Remember in college when even your friends who’d never touch a cigarette seemed fine with smoking from a hookah? Like Natty Lite being something humans should drink, hookahs’ power to somehow negate tobacco’s health risks was a lie we collectively told and believed.
The Turkish government is now cracking down on hookahs — an ancient Turkish tradition — because of their health-damaging potential.
As of Sunday it is no longer permitted to smoke the “hubbly-bubbly” in cafes, bars or restaurants as the conservative Islamic government cracks down on use of tobacco.
Also known as water pipes or shisha, hookahs had gone out of fashion in Turkey as cigarettes gained popularity in the 20th century. But in recent years, shisha and hookah smoking (“narghile”) was making a comeback in Turkish cities.
In the United States, hookah smoking is increasingly common with teenagers and young adults. A 2011 study found “an alarming prevalence of waterpipe smoking among middle and high school students” in the U.S, including 12-15% of Arab-American teens and 17% of all 12th-graders saying they’d smoked from a hookah in the past year. About 10% of university students reported hookah smoking.

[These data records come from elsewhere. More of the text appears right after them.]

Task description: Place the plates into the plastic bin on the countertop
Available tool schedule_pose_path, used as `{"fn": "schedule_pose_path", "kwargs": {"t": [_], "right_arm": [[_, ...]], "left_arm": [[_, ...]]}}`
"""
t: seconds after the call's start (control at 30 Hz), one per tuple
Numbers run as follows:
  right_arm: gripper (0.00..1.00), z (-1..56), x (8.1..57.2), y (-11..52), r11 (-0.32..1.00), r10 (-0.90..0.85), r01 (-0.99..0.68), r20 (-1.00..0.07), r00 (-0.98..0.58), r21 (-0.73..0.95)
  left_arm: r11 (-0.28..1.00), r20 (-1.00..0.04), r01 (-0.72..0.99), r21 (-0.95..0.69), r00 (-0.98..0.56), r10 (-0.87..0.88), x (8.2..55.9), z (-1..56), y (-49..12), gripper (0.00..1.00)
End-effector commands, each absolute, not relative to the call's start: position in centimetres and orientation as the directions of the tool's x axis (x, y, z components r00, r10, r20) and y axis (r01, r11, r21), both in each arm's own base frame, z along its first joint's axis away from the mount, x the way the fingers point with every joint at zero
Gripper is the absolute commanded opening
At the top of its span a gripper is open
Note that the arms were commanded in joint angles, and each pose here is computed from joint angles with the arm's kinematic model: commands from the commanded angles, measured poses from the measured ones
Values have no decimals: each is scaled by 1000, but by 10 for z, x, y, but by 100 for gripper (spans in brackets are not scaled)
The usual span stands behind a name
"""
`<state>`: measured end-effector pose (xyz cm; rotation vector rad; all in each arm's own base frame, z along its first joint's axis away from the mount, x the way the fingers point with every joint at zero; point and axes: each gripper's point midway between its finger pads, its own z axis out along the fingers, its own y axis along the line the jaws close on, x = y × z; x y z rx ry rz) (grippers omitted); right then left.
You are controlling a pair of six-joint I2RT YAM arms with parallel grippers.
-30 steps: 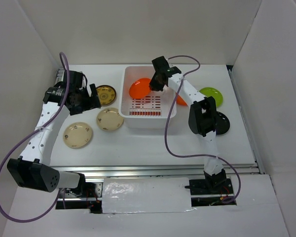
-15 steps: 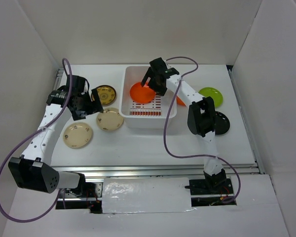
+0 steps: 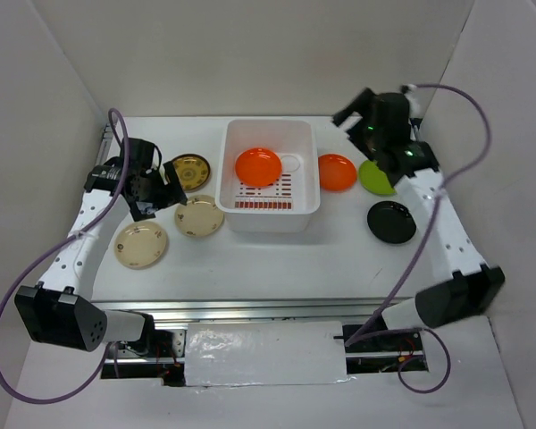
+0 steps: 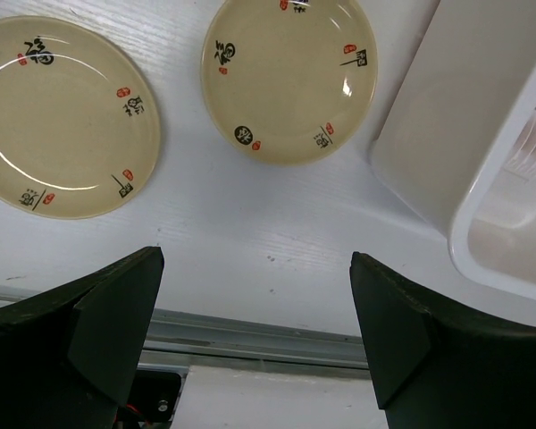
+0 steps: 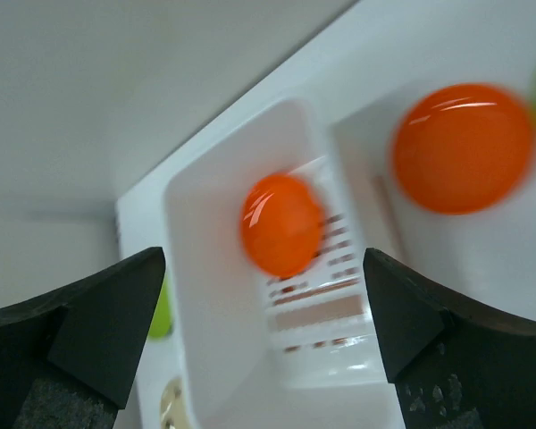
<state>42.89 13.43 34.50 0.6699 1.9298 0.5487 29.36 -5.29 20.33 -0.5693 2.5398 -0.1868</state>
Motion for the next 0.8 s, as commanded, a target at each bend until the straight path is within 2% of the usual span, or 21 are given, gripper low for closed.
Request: {"fn": "schedule_pose_path", "kwargs": {"t": [0.0, 0.03, 0.07, 0.13, 0.2, 0.33, 0.53, 0.77], "right_arm": [[100, 270, 407, 36, 661, 738, 493, -609, -291, 565], [100, 238, 383, 14, 626, 762, 562, -578, -293, 541], [100, 226, 372, -25, 540, 807, 637, -553, -207, 550], [100, 189, 335, -48, 462, 849, 695, -500, -168, 551], [100, 172, 310, -87, 344, 880, 753, -473, -51, 560], [100, 140, 273, -105, 285, 868, 820, -497, -1, 497], [98, 87, 269, -101, 227, 907, 863, -421, -18, 452], [89, 67, 301, -90, 229, 936, 794, -350, -21, 564]], "left_arm": [[897, -513, -356, -263, -736, -442, 294, 220, -52, 99], [898, -516, -353, -262, -735, -439, 294, 220, -51, 99], [901, -524, -347, -261, -733, -434, 295, 222, -51, 99], [906, -526, -332, -263, -737, -423, 294, 224, -55, 99], [912, -519, -310, -268, -751, -408, 293, 225, -61, 99], [922, -526, -289, -258, -759, -385, 294, 227, -64, 99], [926, -523, -263, -272, -767, -372, 294, 225, -70, 99], [931, -534, -222, -289, -770, -349, 294, 228, -74, 99]]}}
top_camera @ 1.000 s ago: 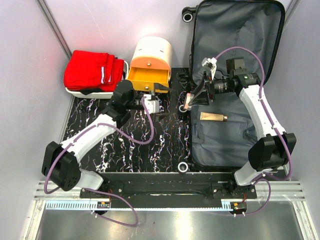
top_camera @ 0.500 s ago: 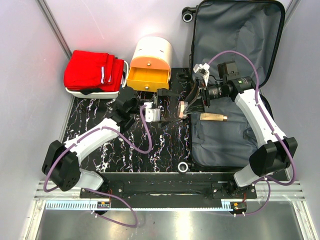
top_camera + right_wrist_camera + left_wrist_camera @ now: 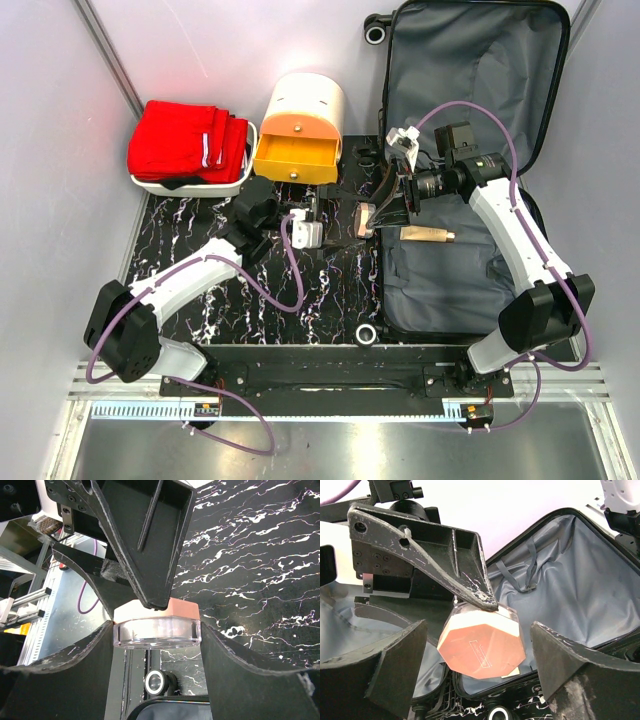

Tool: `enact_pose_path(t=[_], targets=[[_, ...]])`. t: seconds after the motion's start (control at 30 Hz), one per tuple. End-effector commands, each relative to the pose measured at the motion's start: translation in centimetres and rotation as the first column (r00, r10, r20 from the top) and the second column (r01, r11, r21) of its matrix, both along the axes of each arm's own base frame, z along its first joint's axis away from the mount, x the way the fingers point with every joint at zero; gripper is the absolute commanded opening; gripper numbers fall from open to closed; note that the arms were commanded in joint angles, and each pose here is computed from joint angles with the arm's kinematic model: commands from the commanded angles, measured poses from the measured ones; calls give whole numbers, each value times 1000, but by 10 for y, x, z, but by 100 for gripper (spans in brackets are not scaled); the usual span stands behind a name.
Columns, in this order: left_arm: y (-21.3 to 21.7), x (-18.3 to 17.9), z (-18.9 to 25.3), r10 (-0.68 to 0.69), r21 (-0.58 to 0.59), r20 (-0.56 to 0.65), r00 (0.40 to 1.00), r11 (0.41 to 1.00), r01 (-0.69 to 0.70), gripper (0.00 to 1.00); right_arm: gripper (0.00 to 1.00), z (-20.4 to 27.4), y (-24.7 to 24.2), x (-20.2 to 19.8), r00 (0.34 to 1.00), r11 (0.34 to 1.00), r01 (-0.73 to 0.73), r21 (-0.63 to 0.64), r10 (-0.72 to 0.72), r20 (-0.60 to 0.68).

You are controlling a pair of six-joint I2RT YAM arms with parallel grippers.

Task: Open, take out, and arrange the luggage

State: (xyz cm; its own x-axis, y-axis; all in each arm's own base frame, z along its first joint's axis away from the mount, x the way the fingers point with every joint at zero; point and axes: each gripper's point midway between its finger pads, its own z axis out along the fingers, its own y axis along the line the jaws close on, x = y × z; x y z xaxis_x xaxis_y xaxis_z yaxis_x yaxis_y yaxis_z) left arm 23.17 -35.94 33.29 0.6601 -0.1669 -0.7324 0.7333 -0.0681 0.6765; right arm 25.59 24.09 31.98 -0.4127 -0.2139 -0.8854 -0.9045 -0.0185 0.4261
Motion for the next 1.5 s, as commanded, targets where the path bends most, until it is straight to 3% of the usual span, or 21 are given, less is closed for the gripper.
enact_pose_path(t=[0.0,0.17,0.27,0.37,0.53,0.67,0.73,0.77,0.83,0.9,0.93,1.0,1.07,1.1,1.17,1.23,1.33,1.43,1.47], targets=[[-2,-4,5,-32,-11,17,999,999,32,83,31,21,3,-12,999,998,-42,50,41,28],[-3,-2,-3,-30,8,-3,1000,1000,30,82,31,22,4,-14,999,997,-47,54,46,18],[-2,0,-12,-18,29,47,999,999,17,88,30,22,4,-13,999,997,-48,56,47,15],[-3,7,-15,10,33,94,996,999,-13,86,30,21,4,-12,999,997,-48,57,48,0],[-2,9,-6,28,5,102,994,1000,-29,71,30,19,6,-9,998,997,-53,63,55,-29],[-1,12,2,54,-20,61,997,998,-53,52,32,18,6,-7,998,997,-50,61,52,-39],[1,13,2,61,-9,12,998,998,-61,45,50,15,6,-3,999,999,-29,41,31,-41],[4,14,3,69,-4,-6,998,998,-69,42,63,13,6,2,999,1000,-9,22,10,-33],[9,17,-10,93,61,-74,993,994,-89,33,83,4,2,22,995,993,97,-72,-96,10],[21,26,-19,148,118,-88,985,984,-137,24,88,-2,-11,47,974,964,221,-145,-212,74],[29,26,-42,181,210,-167,969,967,-144,21,91,3,-16,54,965,956,255,-148,-241,103],[49,43,-57,285,297,-198,938,929,-220,17,94,11,-37,76,926,919,368,-140,-350,141],[75,52,-96,418,460,-280,864,849,-261,12,98,13,-52,87,902,895,426,-131,-409,138],[88,48,-118,475,548,-323,819,799,-247,12,99,16,-64,93,878,872,472,-128,-452,158],[108,63,-154,615,677,-293,732,674,-296,12,100,11,-69,93,867,860,490,-143,-464,181],[129,68,-188,714,782,-251,654,548,-299,20,100,7,-74,93,851,844,515,-153,-481,210],[145,82,-229,824,868,-209,526,405,-289,27,100,2,-75,89,849,840,519,-158,-485,208],[157,101,-274,897,928,-154,413,276,-252,27,100,-2,-76,85,846,836,525,-159,-491,207],[159,108,-277,915,930,-152,375,260,-258,26,100,-2,-76,84,845,836,526,-158,-493,208]])
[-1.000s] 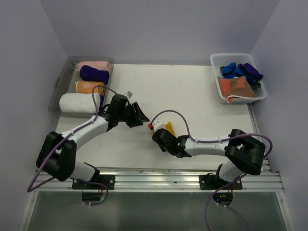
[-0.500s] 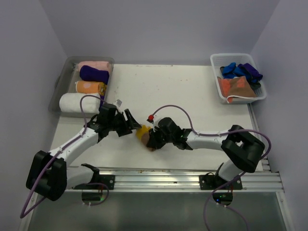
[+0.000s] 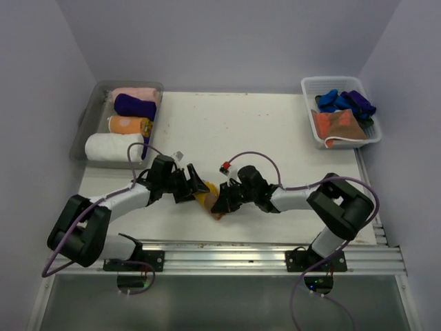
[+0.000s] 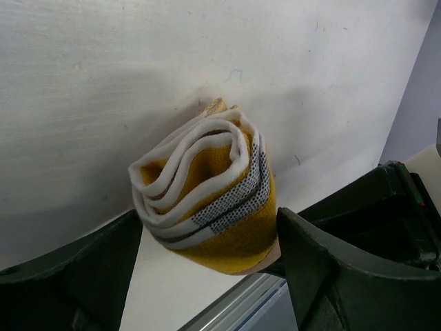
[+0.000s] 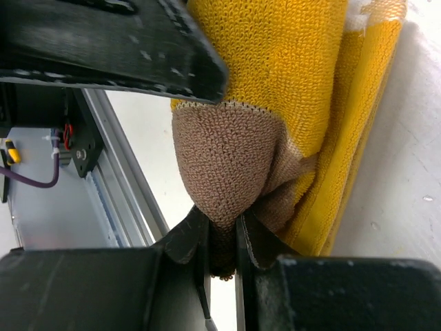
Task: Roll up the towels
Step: Roll the towel
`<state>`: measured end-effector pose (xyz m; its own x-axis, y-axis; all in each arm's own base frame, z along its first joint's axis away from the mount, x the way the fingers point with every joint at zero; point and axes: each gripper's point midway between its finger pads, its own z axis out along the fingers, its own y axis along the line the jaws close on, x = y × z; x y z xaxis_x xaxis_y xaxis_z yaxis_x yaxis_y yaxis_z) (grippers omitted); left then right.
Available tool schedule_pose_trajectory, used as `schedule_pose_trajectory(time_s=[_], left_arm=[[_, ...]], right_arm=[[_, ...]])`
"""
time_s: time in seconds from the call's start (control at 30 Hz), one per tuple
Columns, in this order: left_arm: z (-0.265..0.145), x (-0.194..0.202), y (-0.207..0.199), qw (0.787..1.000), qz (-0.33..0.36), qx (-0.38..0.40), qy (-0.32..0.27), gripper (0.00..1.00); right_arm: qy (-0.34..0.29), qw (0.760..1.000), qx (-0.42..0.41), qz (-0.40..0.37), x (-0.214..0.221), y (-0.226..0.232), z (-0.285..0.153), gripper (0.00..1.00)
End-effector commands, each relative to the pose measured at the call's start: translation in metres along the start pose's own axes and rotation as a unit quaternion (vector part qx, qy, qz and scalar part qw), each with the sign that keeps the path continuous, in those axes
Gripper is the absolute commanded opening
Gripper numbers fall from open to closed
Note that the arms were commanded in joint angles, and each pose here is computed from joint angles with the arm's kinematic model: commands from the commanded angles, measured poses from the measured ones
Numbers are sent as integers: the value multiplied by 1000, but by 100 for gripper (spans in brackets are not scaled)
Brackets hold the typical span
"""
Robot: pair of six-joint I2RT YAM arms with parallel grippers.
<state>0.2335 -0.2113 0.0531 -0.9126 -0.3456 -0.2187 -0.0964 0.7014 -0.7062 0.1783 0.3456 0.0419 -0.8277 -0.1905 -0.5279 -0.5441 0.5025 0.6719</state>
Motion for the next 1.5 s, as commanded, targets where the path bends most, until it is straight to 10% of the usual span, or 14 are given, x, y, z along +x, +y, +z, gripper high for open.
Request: schedule_pose_trajectory(time_s=[0.0,0.23,0.33,0.43,0.67,1.23,1.47], left_arm=[[12,-6,-18,999,16,40,-11,81],[33,3,-10,999,4,35,12,44],[34,7,-7,1000,3,19,20,28],[30,4,-6,1000,9,-1,18,23],[24,4,-5,999,8,-31,29,23],[23,4,-8,998,4,-47,33,23],[19,3,-12,999,2,-43,28,28]], right_arm=[[25,999,-14,20,15,-1,-1,0],[39,998,-1,46,27,-14,-4,0],[43,998,31,31,23,-19,-9,16],[49,993,104,7,20,-27,-31,50],[4,947,280,-154,-18,-14,-82,65],[32,831,396,-390,-14,10,-9,63],[45,835,414,-360,3,-17,3,14]])
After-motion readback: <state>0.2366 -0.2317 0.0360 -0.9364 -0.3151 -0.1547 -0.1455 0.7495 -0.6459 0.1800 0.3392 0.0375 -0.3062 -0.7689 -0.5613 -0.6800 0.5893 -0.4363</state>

Though many people think hookah smokers aren’t getting the nicotine and carcinogens that come with common cigarettes, the composition of the tobacco used in hookah smoking “is variable and not well standardized,” say researchers.
Studies that have examined narghile smokers and the aerosol of narghile smoke have reported high concentrations of carbon monoxide, nicotine, “tar,” and heavy metals. These concentrations were as high or higher than those among cigarette smokers. The few scientific data regarding the adverse health consequences of WPS point to dangers that are similar to those associated with cigarette smoking: malignancy, impaired pulmonary function, low birth weight, and others.
In other words: The tobacco in a hookah pipe is every bit as toxic as tobacco from a Lucky Strike or Camel. And health experts say that because hookah smoke lasts longer, it’s actually more dangerous than cigarettes in terms of passive smoke inhalation (to hookah smokers or those around them). According to the CDC,
- Due to the mode of smoking—including frequency of puffing, depth of inhalation, and length of the smoking session—hookah smokers may absorb higher concentrations of the toxins found in cigarette smoke.
- A typical 1-hour-long hookah smoking session involves inhaling 100–200 times the volume of smoke inhaled from a single cigarette.
Pipe sharing also brings the added risk of getting the germs from all the people you’re smoking with.